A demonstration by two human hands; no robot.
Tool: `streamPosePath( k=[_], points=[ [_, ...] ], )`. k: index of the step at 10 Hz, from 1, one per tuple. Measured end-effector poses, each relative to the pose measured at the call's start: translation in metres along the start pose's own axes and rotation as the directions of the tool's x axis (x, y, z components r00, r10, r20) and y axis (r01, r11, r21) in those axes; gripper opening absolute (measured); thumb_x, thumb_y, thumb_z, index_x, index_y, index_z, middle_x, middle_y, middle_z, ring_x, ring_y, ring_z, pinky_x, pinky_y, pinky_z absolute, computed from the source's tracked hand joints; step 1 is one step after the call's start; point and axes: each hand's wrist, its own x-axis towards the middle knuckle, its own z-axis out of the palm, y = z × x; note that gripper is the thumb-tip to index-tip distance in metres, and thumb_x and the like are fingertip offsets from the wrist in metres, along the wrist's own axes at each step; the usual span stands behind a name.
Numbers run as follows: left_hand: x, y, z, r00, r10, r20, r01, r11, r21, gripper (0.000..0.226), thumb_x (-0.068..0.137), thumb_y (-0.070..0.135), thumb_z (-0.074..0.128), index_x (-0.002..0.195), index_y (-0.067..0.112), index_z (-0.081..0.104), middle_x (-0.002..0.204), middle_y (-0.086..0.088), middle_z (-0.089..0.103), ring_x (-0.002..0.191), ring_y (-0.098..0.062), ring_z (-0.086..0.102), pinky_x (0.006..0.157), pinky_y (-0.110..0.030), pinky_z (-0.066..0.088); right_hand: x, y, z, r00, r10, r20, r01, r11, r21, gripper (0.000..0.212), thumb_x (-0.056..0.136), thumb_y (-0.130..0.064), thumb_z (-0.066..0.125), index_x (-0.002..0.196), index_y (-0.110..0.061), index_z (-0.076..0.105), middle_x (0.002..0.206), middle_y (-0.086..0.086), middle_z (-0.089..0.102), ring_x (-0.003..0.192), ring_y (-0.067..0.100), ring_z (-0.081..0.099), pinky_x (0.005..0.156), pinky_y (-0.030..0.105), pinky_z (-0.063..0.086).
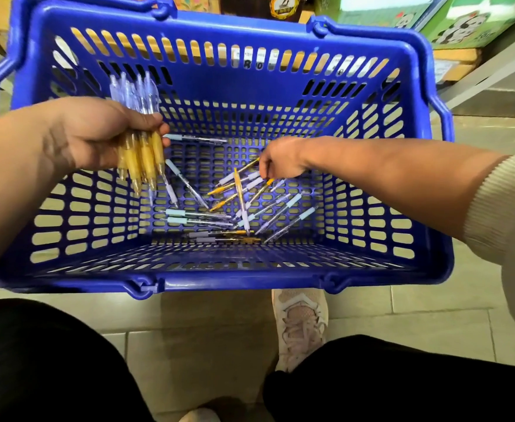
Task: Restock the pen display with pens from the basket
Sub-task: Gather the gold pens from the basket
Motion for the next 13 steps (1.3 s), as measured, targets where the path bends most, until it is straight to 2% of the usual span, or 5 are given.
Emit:
streamPosePath(
  k=[2,6,9,11,13],
  points=[
    [-0.028,0.020,0.006,0.998,-0.025,0.050,0.030,0.993,-0.111,0.015,0.077,0.020,0.065,0.092,0.018,0.067,0.085,0.006,0.073,0.080,-0.009,0.073,0.078,-0.035,0.063,0.017,-0.041,0.024,0.956,-0.261,-0.132,0.248,0.963,-0.106,0.056,0.091,-0.003,0.055,0.140,-0.029,0.052,0.141,-0.005,0.051,0.128,0.020,0.052,0.108,0.042,0.046],
    [-0.031,0.032,-0.014,0.999,0.047,0.012,-0.043,0.976,-0.212,0.007,0.083,0.019,0.066,0.090,0.017,0.066,0.080,0.006,0.073,0.078,-0.008,0.074,0.067,-0.032,0.062,0.086,-0.153,0.033,0.857,-0.515,0.007,0.430,0.708,-0.559,0.072,0.100,-0.007,0.042,0.161,-0.022,0.006,0.169,0.002,-0.007,0.156,0.019,-0.005,0.127,0.039,0.007],
    [-0.032,0.032,-0.017,0.998,0.049,0.049,-0.036,0.971,-0.238,0.014,0.078,0.017,0.067,0.068,0.017,0.078,0.081,0.003,0.073,0.078,-0.011,0.074,0.070,-0.032,0.062,0.078,-0.120,0.024,0.802,-0.597,-0.024,0.410,0.578,-0.705,0.041,0.099,-0.011,0.055,0.140,-0.014,0.049,0.152,0.013,0.038,0.141,0.030,0.037,0.106,0.046,0.046],
    [-0.031,0.035,-0.011,0.999,0.037,0.006,-0.034,0.968,-0.248,0.004,0.093,0.014,0.061,0.091,0.015,0.065,0.079,0.002,0.072,0.075,-0.012,0.073,0.069,-0.033,0.062,0.061,-0.079,0.029,0.839,-0.533,0.105,0.450,0.573,-0.685,0.019,0.096,-0.021,0.060,0.107,-0.014,0.073,0.115,0.005,0.063,0.119,0.028,0.050,0.111,0.043,0.040],
    [-0.033,0.031,0.001,1.000,-0.009,0.011,0.011,0.976,-0.217,0.012,0.101,0.013,0.055,0.093,0.014,0.064,0.077,0.002,0.072,0.071,-0.011,0.073,0.067,-0.034,0.064,0.059,-0.062,0.028,0.925,-0.335,-0.178,0.259,0.900,-0.349,0.037,0.098,-0.030,0.061,0.130,-0.013,0.054,0.125,0.005,0.055,0.109,0.023,0.062,0.102,0.042,0.051]
  ],
)
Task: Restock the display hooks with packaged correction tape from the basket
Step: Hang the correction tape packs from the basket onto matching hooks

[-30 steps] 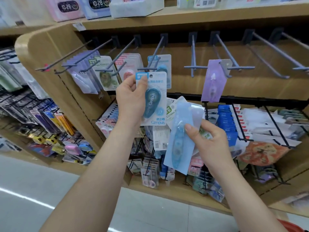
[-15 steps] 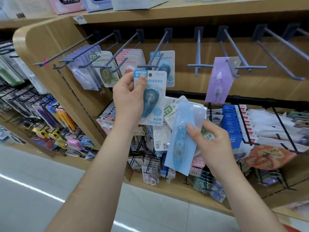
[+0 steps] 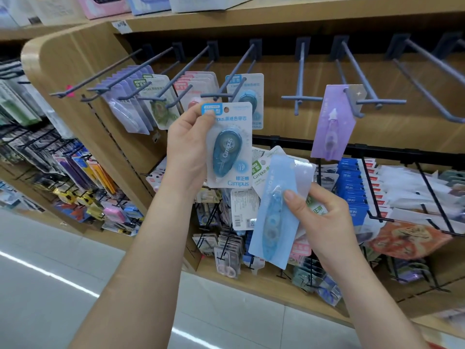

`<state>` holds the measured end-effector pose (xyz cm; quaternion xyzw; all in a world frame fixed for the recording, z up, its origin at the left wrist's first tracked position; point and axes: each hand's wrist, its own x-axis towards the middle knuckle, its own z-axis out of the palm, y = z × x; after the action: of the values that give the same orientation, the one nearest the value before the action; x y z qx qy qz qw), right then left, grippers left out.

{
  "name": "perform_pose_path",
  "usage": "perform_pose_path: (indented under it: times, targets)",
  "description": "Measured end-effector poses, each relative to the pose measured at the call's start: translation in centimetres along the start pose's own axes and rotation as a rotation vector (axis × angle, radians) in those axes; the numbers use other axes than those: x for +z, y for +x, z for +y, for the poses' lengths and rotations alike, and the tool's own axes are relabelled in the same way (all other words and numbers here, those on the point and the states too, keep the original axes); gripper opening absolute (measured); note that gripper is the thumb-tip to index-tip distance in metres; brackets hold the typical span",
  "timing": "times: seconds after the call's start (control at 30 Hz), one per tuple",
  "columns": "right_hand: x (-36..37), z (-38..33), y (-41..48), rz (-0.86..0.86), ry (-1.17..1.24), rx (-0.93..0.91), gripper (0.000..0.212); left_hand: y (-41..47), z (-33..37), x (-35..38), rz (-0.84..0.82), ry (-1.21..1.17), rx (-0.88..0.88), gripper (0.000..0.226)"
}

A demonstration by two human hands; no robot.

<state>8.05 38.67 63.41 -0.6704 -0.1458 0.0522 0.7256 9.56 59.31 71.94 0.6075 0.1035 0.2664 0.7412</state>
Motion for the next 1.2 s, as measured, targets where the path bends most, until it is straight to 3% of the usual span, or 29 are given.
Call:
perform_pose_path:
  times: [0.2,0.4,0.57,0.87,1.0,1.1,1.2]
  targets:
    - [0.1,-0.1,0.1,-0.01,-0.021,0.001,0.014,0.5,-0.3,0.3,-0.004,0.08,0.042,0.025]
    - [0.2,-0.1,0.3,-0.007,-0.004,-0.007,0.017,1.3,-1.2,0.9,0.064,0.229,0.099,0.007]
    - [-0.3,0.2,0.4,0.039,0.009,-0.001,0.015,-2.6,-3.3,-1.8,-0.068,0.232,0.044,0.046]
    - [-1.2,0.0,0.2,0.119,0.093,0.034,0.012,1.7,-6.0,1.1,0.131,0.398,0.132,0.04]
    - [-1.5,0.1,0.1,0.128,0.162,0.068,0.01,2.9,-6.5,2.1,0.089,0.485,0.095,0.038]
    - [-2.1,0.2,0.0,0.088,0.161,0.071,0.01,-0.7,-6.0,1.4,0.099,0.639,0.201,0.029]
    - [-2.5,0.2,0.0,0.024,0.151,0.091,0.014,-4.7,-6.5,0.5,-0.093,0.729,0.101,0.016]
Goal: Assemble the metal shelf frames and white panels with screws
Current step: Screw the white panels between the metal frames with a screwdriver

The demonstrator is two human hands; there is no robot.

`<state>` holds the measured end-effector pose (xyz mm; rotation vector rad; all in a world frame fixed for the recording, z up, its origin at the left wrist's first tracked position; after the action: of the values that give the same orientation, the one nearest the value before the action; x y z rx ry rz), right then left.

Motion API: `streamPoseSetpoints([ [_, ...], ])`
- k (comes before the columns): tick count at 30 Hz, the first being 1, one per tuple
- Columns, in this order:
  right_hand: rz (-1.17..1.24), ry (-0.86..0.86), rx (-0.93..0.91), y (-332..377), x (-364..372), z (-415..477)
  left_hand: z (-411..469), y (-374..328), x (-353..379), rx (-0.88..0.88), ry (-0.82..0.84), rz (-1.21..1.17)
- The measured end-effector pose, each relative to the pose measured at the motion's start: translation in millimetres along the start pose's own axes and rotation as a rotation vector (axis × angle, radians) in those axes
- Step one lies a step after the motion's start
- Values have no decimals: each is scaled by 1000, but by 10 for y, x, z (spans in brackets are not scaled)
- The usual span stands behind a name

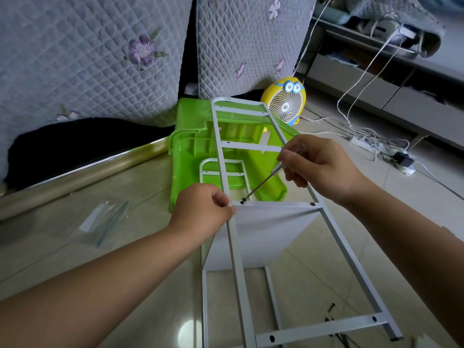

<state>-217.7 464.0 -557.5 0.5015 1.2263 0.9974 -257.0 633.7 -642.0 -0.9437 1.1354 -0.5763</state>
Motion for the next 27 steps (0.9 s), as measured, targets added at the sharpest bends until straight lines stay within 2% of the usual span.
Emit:
streamPoseSetpoints([
  [4,4,0,21,-16,-6,-9,-10,-9,-11,0,1,1],
  [8,-142,66,-47,86,3,52,-5,-4,-14,0,-3,-4],
  [14,-577,319,-322,493,13,249,0,16,-46,-14,31,-50],
  [21,-858,436,-536,559,88,267,33,32,-81,-46,103,-82],
  [27,-904,521,-529,540,-8,179,60,45,-116,-165,121,-119],
])
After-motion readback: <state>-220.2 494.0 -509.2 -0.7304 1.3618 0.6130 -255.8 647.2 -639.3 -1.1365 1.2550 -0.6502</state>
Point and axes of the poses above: each hand's wrist, its own z-axis towards the middle knuckle, its own x-axis out of the palm, y = z × x, the point moved 1 cm from there along z, towards the middle knuckle, and after that the axes turned 13 degrees about -y, right-handed, at the moved point
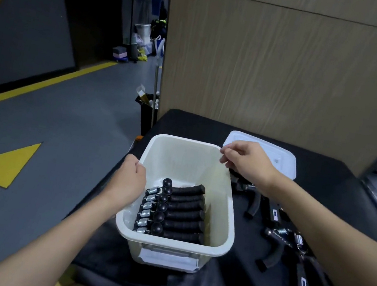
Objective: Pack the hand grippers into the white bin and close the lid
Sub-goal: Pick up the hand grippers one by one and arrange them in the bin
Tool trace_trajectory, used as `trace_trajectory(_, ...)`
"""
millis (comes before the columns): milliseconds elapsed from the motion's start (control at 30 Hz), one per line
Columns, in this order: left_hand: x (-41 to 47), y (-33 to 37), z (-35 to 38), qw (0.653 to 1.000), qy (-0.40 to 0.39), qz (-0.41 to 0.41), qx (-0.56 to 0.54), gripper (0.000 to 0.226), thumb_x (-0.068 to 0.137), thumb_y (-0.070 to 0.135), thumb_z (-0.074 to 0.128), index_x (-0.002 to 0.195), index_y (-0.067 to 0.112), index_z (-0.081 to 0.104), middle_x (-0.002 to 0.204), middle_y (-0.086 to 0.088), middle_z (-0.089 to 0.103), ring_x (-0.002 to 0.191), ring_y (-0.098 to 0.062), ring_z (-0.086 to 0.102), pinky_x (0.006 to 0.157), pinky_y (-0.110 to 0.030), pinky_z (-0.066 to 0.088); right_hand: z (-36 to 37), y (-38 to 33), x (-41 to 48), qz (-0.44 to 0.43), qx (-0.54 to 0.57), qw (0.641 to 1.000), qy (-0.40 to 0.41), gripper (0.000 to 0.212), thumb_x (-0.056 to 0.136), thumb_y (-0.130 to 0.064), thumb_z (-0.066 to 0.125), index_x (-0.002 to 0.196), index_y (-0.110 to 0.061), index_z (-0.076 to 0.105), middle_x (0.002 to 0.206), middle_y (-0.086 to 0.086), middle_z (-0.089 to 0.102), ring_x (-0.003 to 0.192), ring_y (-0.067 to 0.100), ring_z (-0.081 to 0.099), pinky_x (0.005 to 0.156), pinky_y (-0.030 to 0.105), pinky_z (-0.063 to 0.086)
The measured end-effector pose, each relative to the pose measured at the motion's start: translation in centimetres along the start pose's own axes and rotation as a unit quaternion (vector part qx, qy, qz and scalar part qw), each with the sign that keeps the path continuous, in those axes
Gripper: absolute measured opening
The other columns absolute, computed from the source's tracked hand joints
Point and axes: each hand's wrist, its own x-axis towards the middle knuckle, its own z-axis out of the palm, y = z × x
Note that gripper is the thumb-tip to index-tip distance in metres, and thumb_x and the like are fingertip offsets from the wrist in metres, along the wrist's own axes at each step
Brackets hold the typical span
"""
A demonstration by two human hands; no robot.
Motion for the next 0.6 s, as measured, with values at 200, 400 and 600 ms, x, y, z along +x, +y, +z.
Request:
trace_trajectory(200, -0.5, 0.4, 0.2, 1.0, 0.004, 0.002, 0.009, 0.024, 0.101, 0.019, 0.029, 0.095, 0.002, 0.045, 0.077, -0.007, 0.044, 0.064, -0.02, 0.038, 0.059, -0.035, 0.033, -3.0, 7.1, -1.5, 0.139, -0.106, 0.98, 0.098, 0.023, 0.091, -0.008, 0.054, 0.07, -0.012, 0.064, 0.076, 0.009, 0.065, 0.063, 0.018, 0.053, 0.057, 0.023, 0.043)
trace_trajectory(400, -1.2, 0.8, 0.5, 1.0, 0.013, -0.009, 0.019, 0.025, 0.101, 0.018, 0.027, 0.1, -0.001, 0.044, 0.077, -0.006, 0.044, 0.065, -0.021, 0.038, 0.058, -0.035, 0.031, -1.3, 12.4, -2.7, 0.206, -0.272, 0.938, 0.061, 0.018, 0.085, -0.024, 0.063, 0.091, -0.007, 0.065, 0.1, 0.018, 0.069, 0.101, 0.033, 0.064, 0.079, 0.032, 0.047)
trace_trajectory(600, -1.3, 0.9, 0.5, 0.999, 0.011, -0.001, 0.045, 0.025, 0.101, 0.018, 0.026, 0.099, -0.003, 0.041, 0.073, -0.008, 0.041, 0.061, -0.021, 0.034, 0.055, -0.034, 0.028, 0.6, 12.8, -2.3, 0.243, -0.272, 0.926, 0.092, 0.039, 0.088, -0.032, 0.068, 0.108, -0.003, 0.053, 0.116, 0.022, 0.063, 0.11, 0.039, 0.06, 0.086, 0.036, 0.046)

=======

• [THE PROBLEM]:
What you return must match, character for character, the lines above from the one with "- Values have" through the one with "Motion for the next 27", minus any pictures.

• [RESPONSE BELOW]:
- Values have no decimals: each is scaled by 1000, but by 10 for y, x, z (spans in brackets are not scaled)
- The usual span stands behind a name


<state>-217.7 464.0 -557.5 0.5015 1.2263 0.9974 -257.0 633.7 -642.0 -0.9437 1.1354 -0.5763</state>
Motion for the next 27 steps (0.9 s), as measured, targets added at the sharpest bends until straight lines stay within 2% of the usual span.

There is nothing more to add to the answer.